4. Looking to the future, how do you think the drug discovery and development workflow can be streamlined to make the process of getting new drugs to market more efficient? What techniques do you think are next to advance the field further?
The reality is, bioanalysis is not the rate limiting step in the drug discovery and development process, so there is no external pressure to change. Improving our understanding of human biology in the context of therapeutic intervention is what will drive getting new drugs to market more efficiently. Currently in clinical trials we do not know if patients are taking their medication unless it’s done under supervision or administered by the healthcare professional. Collecting samples from patients outside of clinical visits to monitor drug and/or biomarkers has the potential to help us better understand human biology and the molecules that are in clinical development. Richer datasets that will rely on a variety of new sample types, like dried blood samples, are expected to have significant impact in clinical development. Once we start collecting these samples more routinely, bioanalysis will become rate limiting and present new opportunities for change. Eliminating manual processes and data review by humans as much as possible will have a large impact and be required to process large datasets. Automation in bioanalysis is underutilized, mostly because the way it’s implemented tends to be unreliable and expensive.
5. Are there any researchers/projects/technologies that you are watching at the moment, and who we should be keeping an eye on?
There are a few techniques that have caught my interest recently, mainly because my focus has shifted away from being 100% on mass spectrometry. Immuno-PCR based technologies have become commercially available, so techniques like Proximity Ligation Assays and Proximity Extension Assays are very sensitive and selective approaches. REAP-seq is another powerful new protocol that combines detection of proteins and RNA expression at the same time. As we push into at-home microsampling for biomarkers in clinical programs, these sensitive and selective approaches will be required.

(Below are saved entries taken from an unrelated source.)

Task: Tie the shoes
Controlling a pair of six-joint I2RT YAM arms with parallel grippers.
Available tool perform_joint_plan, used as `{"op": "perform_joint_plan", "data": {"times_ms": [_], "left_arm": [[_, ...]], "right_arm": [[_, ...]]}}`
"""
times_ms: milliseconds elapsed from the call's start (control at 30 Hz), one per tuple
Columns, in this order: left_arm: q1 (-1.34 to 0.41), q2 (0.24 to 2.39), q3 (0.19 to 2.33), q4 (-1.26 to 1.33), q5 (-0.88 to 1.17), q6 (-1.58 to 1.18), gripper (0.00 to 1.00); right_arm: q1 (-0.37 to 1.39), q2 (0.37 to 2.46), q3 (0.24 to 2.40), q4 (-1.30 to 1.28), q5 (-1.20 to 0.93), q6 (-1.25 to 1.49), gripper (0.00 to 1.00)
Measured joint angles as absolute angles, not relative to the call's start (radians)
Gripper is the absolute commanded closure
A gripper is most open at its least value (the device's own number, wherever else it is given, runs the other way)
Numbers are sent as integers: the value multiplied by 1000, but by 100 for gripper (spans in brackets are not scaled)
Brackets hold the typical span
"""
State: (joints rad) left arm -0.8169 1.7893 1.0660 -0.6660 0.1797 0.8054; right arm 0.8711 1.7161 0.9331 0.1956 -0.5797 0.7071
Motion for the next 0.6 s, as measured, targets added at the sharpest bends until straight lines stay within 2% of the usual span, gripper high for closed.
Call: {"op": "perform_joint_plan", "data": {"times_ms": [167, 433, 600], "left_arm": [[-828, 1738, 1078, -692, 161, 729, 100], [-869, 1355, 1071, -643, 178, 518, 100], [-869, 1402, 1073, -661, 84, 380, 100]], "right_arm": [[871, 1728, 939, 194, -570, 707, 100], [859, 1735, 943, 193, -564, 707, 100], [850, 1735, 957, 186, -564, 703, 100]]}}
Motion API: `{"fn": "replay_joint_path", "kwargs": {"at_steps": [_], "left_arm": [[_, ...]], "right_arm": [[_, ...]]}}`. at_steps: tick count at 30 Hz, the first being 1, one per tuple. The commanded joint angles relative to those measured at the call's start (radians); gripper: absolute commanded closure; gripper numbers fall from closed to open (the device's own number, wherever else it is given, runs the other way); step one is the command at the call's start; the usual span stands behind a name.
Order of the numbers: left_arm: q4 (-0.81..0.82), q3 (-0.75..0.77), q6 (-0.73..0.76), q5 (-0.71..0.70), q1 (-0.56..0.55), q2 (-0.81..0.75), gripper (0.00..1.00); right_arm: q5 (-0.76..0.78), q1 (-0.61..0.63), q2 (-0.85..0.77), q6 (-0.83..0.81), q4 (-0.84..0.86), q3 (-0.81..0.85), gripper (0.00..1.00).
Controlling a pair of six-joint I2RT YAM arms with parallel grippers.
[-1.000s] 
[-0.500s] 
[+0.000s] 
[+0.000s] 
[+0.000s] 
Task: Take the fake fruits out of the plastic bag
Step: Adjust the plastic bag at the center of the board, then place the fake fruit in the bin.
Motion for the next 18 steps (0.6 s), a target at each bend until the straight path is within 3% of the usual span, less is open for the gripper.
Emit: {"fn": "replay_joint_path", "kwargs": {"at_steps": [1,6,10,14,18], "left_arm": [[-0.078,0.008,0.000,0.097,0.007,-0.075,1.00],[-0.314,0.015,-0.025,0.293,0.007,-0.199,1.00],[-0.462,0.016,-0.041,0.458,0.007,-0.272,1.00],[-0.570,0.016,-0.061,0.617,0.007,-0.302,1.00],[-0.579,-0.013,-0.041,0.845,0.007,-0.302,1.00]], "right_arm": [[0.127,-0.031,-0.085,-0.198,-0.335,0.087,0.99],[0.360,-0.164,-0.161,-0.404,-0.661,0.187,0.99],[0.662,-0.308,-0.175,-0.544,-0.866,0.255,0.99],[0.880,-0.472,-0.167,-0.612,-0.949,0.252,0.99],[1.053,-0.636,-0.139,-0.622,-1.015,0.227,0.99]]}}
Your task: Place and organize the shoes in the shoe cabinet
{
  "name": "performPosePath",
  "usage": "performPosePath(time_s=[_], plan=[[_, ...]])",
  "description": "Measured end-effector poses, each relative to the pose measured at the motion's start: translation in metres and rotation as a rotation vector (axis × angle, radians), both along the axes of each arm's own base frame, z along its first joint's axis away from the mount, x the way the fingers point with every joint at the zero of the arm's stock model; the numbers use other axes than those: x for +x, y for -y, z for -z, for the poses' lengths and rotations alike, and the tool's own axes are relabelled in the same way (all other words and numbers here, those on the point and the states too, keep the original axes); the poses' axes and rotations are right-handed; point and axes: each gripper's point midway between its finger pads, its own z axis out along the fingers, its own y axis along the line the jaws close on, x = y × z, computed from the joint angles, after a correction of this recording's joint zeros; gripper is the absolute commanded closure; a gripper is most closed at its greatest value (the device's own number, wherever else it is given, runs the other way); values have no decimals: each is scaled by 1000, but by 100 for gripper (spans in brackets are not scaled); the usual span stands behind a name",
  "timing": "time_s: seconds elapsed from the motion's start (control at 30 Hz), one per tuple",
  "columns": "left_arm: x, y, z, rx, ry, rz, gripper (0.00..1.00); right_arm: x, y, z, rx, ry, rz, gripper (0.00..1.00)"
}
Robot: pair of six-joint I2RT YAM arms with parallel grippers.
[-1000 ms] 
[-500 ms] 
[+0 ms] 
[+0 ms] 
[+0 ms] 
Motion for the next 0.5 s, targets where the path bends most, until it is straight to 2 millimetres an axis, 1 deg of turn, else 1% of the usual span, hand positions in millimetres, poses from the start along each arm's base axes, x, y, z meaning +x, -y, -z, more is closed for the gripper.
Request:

On the mass spectrometry side, the use of metal tagged antibodies to label tissue sections followed by laser ablation and time of flight mass spectrometry, or Imaging Mass Cytometry, is up and coming. Finally, high speed mass spectrometry using acoustic droplet ejection originally pioneered by AstraZeneca (Cambridge, UK) is close to becoming commercialized. The combination of small droplets ejected directly into an open port sampling interface as developed by Gary Van Berkel looks to be a very powerful combination.
One last one is CRISPR-based diagnostics. If the technology works as proposed, you could have a simple way to detect RNA at the single molecule level with single base pair resolution. How cool is that? Mind blown!